More on the rhetorical brain
I read “Listening to Action-Related Sentences Activates Front-parietal Motor Circuits,” by Marco Tettamanti et al. (Journal of Cognitive Neuroscience 17.2 (2005): 273-281)) and it got me thinking about the connection between rhetorical acts and bodily acts in a new way. The article claims that when individuals hear sentences that describe bodily acts (i.e. “I grasp the hammer”), the part of the brain responsible for those motor actions is stimulated. Previous research had shown that seeing someone perform an action has the same effect on what scientists call “mirror neurons.” The discursive part of this has cool implications for rhetoric, filling in the bodily part of what folks like Kenneth Burke had already learned about form in general (i.e. that audiences have expectations that are gratified when they are fulfilled by acertain forms).
So when audiences here “You have nothing to fear….” they fill in “but fear itself” because part of them recognizes this antimetabole. Presumably, then, when a bodily action is involved in language, the audience also participates. A key part to the Tettamanti at al. article, however, is the caveat that this function occurs “only when the observed actions belong to the observer’s motor repertoire” (273) and only when the observer (or listener) recognizes himself or herself in the agent performing the act. So someone who is not trained in ballet might not find their mirror neurons firing when someone says “I did a pirouette.”Anyway, I found this stuff interesting because of this article I’m working on about rhetorical bodies and the woman worker in WWII. Recruiters and propagandists tried to make technical work seem familiar to women with refrains like this one:
If you’ve sewed on buttons, or made buttonholes, on a machine,
You can learn to do spot welding on airplane parts.
If you’ve used an electric mixer in your kitchen,
You can learn to run a drill press
If you’ve followed recipes exactly in making cake,
You can learn to load shells.
They also tried to describe the actions women would perform on different jobs. One writer described welding as follows:
You hold your torch in your right hand (or left hand, as the case might be) at an angle of about 60 degrees to the seam. In your other hand, you hold a welding rod, called a filler, at about a 60 degree angle to the tip of your torch. It is this rod that is going to melt and fill up the crack between the two pieces, creating the seam. With rod in one hand, and torch in the other, you begin to move both of them along the crack between the two pieces of metal. (141)

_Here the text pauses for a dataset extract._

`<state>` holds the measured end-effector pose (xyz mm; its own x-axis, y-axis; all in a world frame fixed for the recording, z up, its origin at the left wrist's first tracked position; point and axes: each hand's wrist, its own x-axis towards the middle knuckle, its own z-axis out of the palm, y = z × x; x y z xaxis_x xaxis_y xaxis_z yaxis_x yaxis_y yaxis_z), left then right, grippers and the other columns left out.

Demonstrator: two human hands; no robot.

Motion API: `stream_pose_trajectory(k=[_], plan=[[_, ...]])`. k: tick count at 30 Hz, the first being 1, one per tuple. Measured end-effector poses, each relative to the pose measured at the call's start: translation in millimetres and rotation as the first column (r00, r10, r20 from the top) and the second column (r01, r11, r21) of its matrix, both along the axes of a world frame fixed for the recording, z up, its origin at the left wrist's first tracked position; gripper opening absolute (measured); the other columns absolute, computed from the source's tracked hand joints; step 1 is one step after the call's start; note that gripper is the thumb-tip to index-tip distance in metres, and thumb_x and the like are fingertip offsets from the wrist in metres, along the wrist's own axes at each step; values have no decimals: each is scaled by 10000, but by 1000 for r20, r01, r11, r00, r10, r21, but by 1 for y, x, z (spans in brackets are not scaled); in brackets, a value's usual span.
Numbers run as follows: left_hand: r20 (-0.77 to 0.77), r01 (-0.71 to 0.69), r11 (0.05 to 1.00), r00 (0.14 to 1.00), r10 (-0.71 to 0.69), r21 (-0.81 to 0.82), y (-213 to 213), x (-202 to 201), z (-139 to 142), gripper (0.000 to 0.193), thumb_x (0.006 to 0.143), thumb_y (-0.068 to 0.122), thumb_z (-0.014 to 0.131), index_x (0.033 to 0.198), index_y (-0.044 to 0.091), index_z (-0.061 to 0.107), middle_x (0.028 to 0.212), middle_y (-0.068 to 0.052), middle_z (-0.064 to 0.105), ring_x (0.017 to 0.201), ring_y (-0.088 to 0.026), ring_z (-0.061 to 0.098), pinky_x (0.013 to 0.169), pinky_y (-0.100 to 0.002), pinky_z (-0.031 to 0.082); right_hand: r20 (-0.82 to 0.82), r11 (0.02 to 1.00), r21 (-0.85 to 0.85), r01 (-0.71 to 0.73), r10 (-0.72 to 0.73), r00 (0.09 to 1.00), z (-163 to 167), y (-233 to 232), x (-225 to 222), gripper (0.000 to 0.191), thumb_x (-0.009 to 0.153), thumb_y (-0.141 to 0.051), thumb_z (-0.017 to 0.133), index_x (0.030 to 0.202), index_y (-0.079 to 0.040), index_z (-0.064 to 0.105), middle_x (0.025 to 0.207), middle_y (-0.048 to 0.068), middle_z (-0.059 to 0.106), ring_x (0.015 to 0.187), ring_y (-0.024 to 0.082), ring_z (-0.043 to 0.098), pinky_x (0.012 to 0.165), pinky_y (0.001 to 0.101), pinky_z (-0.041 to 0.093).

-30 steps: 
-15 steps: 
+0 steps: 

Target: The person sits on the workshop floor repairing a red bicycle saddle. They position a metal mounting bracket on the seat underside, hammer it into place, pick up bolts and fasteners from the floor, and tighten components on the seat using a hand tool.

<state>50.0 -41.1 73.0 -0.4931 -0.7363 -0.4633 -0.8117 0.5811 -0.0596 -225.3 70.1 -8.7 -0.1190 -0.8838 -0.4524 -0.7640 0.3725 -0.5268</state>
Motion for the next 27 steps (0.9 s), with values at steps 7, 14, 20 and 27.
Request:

Both of these examples would seem to affect the brains and bodies of readers–if they identified themselves as or with the agent in these sentences. The stuff equating sewing buttons with spot welding is genius, actually, because the audience would presumably be familiar with the former and would therefore be making a connection between a familiar bodily movement and an unfamiliar one. But Burke comes in here again–identification is key.
Anyway, I’m not sure what my point is except that I think this stuff is cool.